→ **EXERCISE**:
The answer must be an exact restatement of all the data.

→ **EXERCISE DATA**:
Start of Block

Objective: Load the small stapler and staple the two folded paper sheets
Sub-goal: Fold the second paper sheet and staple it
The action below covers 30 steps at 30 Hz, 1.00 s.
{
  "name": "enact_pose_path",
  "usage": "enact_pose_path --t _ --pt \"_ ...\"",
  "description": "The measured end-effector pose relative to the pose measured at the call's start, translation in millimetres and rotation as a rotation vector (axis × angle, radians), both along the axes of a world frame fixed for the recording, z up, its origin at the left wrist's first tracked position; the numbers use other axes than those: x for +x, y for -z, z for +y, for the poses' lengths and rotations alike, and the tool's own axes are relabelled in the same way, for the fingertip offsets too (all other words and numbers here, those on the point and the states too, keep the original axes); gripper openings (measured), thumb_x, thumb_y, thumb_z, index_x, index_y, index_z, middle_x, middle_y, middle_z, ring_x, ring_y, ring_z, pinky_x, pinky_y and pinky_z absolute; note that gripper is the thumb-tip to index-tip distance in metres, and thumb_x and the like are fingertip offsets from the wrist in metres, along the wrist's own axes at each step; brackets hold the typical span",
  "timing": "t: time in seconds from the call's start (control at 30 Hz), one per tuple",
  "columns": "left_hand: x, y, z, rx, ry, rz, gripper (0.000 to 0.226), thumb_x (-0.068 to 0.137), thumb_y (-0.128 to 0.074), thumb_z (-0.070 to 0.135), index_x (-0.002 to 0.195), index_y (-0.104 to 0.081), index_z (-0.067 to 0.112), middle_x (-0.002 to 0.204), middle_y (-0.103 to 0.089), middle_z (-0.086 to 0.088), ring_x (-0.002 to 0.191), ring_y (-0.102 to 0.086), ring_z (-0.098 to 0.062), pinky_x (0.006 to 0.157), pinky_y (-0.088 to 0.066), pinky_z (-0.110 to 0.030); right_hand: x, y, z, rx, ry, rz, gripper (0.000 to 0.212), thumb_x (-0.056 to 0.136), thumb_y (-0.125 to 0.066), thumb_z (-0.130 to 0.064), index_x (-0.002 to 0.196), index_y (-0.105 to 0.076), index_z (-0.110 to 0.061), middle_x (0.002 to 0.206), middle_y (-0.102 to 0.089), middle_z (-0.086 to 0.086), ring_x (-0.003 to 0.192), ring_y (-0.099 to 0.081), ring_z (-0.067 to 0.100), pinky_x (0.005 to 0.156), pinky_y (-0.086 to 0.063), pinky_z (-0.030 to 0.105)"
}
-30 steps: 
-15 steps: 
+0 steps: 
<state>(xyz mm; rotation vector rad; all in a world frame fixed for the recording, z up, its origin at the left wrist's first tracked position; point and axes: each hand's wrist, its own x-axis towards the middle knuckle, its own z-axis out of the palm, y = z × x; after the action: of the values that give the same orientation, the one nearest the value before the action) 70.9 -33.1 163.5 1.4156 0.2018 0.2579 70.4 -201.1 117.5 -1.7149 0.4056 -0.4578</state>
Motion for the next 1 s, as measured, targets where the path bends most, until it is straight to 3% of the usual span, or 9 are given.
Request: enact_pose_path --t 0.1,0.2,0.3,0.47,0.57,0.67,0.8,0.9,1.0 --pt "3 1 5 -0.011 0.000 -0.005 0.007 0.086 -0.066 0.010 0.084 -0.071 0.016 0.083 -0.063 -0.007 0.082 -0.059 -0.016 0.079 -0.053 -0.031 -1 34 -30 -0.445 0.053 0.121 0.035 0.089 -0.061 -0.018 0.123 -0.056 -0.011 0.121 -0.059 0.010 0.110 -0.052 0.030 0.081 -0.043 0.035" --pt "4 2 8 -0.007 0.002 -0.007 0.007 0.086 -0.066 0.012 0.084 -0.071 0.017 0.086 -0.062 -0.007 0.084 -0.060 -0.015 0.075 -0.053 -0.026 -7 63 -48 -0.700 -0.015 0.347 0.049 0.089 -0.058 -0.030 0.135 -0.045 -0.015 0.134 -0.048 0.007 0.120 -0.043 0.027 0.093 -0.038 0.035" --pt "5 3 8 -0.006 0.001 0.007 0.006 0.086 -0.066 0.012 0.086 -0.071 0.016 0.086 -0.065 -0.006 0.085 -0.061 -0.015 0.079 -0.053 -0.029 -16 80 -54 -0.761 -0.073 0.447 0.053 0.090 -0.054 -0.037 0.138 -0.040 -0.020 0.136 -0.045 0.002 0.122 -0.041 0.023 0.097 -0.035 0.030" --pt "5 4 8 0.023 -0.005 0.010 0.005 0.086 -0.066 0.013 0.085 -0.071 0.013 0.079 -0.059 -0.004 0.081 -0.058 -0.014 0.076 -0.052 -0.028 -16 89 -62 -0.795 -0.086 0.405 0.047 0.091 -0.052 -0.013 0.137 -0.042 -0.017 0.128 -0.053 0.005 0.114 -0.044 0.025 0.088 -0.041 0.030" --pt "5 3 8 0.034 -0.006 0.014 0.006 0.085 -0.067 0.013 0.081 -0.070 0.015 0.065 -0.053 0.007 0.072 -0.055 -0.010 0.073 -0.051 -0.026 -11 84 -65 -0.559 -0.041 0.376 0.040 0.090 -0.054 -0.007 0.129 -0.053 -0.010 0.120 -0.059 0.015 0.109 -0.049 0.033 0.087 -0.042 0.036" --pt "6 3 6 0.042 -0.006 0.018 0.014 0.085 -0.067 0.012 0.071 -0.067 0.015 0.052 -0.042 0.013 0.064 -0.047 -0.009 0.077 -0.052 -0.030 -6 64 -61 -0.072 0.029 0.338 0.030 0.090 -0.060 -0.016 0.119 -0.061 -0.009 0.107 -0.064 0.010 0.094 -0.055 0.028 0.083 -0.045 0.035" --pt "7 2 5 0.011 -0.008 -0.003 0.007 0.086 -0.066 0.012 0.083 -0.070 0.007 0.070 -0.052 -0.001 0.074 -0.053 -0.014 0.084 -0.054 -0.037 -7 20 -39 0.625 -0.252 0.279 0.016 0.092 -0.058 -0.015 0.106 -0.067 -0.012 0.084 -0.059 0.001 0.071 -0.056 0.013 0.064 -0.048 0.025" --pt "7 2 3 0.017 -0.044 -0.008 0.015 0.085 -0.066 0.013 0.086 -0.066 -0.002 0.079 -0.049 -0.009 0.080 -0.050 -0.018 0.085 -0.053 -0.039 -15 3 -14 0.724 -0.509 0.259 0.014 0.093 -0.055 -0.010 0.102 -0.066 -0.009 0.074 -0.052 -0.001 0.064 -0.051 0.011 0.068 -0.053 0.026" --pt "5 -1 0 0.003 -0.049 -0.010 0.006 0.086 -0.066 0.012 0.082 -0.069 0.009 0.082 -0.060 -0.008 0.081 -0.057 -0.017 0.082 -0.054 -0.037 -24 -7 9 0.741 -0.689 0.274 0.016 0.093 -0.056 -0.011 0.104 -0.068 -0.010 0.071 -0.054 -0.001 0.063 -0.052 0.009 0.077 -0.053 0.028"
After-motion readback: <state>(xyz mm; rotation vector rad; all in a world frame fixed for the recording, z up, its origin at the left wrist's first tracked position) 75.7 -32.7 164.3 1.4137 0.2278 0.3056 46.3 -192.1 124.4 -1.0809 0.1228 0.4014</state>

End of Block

→ **OUTPUT BELOW**:
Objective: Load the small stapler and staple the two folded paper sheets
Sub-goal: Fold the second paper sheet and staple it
The action below covers 30 steps at 30 Hz, 1.00 s.
{
  "name": "enact_pose_path",
  "usage": "enact_pose_path --t _ --pt \"_ ...\"",
  "description": "The measured end-effector pose relative to the pose measured at the call's start, translation in millimetres and rotation as a rotation vector (axis × angle, radians), both along the axes of a world frame fixed for the recording, z up, its origin at the left wrist's first tracked position; the numbers use other axes than those: x for +x, y for -z, z for +y, for the poses' lengths and rotations alike, and the tool's own axes are relabelled in the same way, for the fingertip offsets too (all other words and numbers here, those on the point and the states too, keep the original axes); gripper openings (measured), thumb_x, thumb_y, thumb_z, index_x, index_y, index_z, middle_x, middle_y, middle_z, ring_x, ring_y, ring_z, pinky_x, pinky_y and pinky_z absolute; note that gripper is the thumb-tip to index-tip distance in metres, and thumb_x and the like are fingertip offsets from the wrist in metres, along the wrist's own axes at each step; brackets hold the typical span",
  "timing": "t: time in seconds from the call's start (control at 30 Hz), one per tuple",
  "columns": "left_hand: x, y, z, rx, ry, rz, gripper (0.000 to 0.226), thumb_x (-0.068 to 0.137), thumb_y (-0.128 to 0.074), thumb_z (-0.070 to 0.135), index_x (-0.002 to 0.195), index_y (-0.104 to 0.081), index_z (-0.067 to 0.112), middle_x (-0.002 to 0.204), middle_y (-0.103 to 0.089), middle_z (-0.086 to 0.088), ring_x (-0.002 to 0.191), ring_y (-0.102 to 0.086), ring_z (-0.098 to 0.062), pinky_x (0.006 to 0.157), pinky_y (-0.088 to 0.066), pinky_z (-0.110 to 0.030); right_hand: x, y, z, rx, ry, rz, gripper (0.000 to 0.212), thumb_x (-0.056 to 0.136), thumb_y (-0.125 to 0.066), thumb_z (-0.130 to 0.064), index_x (-0.002 to 0.196), index_y (-0.105 to 0.076), index_z (-0.110 to 0.061), middle_x (0.002 to 0.206), middle_y (-0.102 to 0.089), middle_z (-0.086 to 0.086), ring_x (-0.003 to 0.192), ring_y (-0.099 to 0.081), ring_z (-0.067 to 0.100), pinky_x (0.005 to 0.156), pinky_y (-0.086 to 0.063), pinky_z (-0.030 to 0.105)"
}
-30 steps: 
-15 steps: 
+0 steps: 
<state>(xyz mm; rotation vector rad; all in a world frame fixed for the recording, z up, its origin at the left wrist's first tracked position; point and axes: each hand's wrist, its own x-axis towards the middle knuckle, its own z-axis out of the palm, y = z × x; after the action: of the values that give the same orientation, the one nearest the value before the action) 70.9 -33.1 163.5 1.4156 0.2018 0.2579 70.4 -201.1 117.5 -1.7149 0.4056 -0.4578</state>
Motion for the next 1 s, as measured, targets where the path bends most, until it is straight to 3% of the usual span, or 9 are given.
Request: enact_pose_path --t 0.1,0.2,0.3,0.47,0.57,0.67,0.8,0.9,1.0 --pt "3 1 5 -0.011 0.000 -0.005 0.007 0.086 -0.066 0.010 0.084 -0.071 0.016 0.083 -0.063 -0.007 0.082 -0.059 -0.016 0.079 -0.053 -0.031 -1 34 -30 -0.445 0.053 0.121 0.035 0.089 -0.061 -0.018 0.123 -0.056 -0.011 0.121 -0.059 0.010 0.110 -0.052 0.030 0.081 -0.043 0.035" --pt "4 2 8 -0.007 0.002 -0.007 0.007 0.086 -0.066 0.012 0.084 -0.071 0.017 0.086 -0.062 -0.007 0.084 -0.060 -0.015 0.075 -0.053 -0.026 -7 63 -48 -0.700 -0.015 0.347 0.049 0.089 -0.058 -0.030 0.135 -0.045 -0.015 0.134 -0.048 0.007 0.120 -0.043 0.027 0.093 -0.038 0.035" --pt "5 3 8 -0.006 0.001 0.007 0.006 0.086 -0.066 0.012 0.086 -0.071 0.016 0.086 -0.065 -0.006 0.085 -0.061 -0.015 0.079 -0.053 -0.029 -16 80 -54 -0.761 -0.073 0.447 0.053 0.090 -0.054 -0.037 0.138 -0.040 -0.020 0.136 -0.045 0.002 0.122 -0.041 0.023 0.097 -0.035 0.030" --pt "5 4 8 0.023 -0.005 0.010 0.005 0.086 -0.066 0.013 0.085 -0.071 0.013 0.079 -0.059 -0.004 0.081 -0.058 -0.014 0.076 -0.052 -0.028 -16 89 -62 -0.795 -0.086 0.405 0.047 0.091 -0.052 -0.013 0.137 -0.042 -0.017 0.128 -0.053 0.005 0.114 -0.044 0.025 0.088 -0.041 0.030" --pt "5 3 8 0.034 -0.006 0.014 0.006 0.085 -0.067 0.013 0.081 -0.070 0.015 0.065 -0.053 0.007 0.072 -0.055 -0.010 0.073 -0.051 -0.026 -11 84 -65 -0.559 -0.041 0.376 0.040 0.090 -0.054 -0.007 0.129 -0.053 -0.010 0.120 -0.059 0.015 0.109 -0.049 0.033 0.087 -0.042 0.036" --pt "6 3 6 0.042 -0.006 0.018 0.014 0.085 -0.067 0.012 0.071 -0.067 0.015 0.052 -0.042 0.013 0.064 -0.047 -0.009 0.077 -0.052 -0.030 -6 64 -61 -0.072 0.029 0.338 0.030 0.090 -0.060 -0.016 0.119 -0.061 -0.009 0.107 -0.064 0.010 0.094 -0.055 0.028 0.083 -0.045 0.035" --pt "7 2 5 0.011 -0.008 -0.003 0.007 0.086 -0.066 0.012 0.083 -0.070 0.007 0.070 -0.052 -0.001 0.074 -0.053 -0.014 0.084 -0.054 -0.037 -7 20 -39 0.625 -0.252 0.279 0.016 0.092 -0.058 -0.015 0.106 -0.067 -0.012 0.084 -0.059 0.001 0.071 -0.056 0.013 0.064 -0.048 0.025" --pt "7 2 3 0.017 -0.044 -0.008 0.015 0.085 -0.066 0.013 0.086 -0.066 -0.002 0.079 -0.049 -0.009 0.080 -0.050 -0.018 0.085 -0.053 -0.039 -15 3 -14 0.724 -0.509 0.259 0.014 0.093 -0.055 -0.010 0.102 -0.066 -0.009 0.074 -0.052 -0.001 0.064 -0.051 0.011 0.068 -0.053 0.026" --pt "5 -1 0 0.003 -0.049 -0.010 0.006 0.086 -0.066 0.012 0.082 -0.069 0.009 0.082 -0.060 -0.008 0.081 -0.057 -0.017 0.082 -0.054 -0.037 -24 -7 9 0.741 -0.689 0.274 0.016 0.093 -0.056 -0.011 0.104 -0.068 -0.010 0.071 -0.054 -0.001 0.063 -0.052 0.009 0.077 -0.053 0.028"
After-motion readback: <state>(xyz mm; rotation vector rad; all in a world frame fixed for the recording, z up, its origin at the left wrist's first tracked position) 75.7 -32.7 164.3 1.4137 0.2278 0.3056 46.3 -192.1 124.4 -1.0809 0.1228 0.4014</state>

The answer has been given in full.